* **Aim of the exercise**
Report the lines of the material that carry the string "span".
--- Supplied information ---
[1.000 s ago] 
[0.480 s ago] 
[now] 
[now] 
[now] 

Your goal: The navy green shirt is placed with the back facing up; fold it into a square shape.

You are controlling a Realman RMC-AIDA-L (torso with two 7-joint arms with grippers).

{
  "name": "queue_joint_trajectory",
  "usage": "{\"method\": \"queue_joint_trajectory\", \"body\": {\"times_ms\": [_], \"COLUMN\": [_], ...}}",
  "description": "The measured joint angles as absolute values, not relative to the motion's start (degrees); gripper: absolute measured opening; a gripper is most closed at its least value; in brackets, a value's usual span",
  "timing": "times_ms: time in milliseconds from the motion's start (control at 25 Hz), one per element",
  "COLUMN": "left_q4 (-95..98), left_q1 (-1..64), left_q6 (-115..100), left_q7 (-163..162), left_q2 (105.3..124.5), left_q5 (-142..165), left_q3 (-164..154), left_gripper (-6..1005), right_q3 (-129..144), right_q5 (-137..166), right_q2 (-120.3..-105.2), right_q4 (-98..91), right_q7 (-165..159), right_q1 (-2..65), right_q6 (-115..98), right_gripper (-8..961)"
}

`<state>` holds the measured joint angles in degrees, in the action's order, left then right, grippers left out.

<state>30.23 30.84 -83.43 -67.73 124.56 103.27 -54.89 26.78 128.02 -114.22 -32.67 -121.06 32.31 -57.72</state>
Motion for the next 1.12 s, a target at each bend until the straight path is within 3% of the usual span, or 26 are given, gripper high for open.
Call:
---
* **Reply**
  "description": "The measured joint angles as absolute values, not relative to the motion's start (degrees); gripper: absolute measured opening; a gripper is most closed at its least value; in brackets, a value's usual span",
Motion for the next 1.12 s, a target at each bend until the straight path is within 3% of the usual span, or 26 are given, gripper high for open.

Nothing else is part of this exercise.